BEGIN DATA SHOWN
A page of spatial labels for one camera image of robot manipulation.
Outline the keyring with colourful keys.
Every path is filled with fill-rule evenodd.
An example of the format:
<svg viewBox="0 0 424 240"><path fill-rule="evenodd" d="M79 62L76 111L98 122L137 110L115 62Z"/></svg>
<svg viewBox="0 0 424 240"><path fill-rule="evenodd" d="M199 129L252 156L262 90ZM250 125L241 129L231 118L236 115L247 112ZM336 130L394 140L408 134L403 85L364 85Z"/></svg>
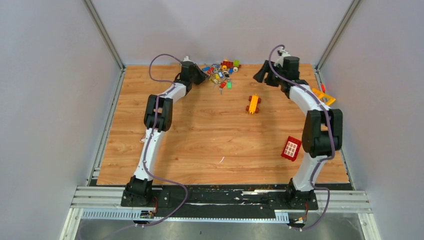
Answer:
END DATA SHOWN
BEGIN DATA SHOWN
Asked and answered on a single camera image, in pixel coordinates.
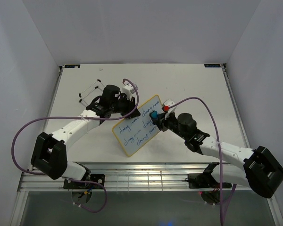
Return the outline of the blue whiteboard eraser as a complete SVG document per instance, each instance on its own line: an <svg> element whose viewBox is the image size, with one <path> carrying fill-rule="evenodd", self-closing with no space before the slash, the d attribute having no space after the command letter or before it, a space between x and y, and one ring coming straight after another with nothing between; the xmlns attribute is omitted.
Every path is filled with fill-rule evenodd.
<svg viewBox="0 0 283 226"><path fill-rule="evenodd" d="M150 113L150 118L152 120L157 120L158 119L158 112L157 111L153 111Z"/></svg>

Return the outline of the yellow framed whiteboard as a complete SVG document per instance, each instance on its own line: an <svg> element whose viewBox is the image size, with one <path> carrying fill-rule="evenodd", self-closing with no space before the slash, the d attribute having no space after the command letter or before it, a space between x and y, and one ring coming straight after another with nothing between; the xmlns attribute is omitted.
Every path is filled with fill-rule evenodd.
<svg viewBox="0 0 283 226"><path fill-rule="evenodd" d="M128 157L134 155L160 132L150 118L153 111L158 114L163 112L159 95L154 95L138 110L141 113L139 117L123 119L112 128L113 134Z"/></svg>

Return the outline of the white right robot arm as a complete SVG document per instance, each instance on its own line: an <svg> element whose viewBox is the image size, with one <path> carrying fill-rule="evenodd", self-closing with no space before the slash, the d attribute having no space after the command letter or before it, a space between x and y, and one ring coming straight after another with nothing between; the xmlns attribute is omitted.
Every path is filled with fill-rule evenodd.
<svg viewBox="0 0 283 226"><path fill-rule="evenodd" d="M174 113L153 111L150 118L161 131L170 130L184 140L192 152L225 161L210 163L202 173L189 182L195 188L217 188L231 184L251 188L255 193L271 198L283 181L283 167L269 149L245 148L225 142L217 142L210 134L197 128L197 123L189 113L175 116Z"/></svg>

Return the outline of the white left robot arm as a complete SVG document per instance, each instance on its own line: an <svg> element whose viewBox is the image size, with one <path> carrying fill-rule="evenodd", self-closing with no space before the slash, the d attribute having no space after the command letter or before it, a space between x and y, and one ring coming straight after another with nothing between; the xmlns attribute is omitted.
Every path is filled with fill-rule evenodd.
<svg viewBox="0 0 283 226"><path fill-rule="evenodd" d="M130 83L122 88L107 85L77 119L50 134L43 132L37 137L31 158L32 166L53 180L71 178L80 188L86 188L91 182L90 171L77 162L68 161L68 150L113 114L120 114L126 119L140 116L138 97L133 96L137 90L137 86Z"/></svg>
END DATA SHOWN
EXERCISE BRIEF:
Find every line in the records above that contains the word "camera", and copy each one.

RESPONSE TO THE EXERCISE:
A page of spatial labels for one camera image of robot manipulation.
Asked and answered on a single camera image, in pixel coordinates.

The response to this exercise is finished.